Directions for this task:
Every line below needs to be returned exactly as written.

===== Available data =====

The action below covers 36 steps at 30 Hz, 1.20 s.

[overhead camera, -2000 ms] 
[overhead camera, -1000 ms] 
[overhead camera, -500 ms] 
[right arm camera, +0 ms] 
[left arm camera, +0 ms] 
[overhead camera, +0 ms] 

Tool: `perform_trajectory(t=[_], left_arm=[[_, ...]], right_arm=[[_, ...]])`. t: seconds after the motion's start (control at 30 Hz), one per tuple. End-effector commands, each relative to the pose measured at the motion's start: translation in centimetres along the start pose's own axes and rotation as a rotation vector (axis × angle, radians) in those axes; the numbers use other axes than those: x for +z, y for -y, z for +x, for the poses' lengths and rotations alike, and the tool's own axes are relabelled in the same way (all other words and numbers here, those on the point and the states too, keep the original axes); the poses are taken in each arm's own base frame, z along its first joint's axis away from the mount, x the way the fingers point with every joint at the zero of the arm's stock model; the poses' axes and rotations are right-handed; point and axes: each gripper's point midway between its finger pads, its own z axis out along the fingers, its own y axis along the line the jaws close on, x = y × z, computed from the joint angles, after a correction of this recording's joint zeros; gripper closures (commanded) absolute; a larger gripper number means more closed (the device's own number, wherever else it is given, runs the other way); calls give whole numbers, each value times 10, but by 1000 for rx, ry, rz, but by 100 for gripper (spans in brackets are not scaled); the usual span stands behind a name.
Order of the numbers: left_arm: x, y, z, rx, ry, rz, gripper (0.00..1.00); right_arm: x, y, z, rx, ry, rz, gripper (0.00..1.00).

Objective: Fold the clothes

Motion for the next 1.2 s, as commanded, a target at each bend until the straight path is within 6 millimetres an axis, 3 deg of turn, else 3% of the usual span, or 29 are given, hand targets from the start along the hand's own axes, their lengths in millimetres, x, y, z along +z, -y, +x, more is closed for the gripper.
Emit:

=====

Expected output:
The action below covers 36 steps at 30 Hz, 1.20 s.

[overhead camera, -2000 ms] 
[overhead camera, -1000 ms] 
[overhead camera, -500 ms] 
[right arm camera, +0 ms] 
[left arm camera, +0 ms] 
[overhead camera, +0 ms] 

Tool: `perform_trajectory(t=[_], left_arm=[[_, ...]], right_arm=[[_, ...]])`. t: seconds after the motion's start (control at 30 Hz), one per tuple. End-effector commands, each relative to the pose measured at the motion's start: translation in centimetres along the start pose's own axes and rotation as a rotation vector (axis × angle, radians) in those axes; the numbers use other axes than those: x for +z, y for -y, z for +x, for the poses' lengths and rotations alike, and the tool's own axes are relabelled in the same way (all other words and numbers here, those on the point and the states too, keep the original axes); the poses are taken in each arm's own base frame, z along its first joint's axis away from the mount, x the way the fingers point with every joint at the zero of the arm's stock model; the poses' axes and rotations are right-handed; point and axes: each gripper's point midway between its finger pads, its own z axis out along the fingers, its own y axis along the line the jaws close on, x = y × z, computed from the joint angles, after a correction of this recording's joint zeros; gripper closures (commanded) absolute; a larger gripper number means more closed (the device's own number, wherever else it is given, runs the other way); calls give whole numbers, each value times 10, but by 1000 for rx, ry, rz, but by 100 for gripper (spans in brackets are not scaled); the usual span stands behind a name.
Order of the numbers: left_arm: x, y, z, rx, ry, rz, gripper (0.00..1.00); right_arm: x, y, z, rx, ry, rz, gripper (0.00..1.00).

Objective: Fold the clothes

Motion for the next 1.2 s, as commanded, a target at each bend until the straight path is within 6 millimetres an axis, 3 deg of turn, else 3% of the usual span, or 29 are given, hand targets from the start along the hand's own axes, their lengths in millimetres, x, y, z along +z, -y, +x, more is closed for the gripper.
Emit:

No more output is required for this exercise.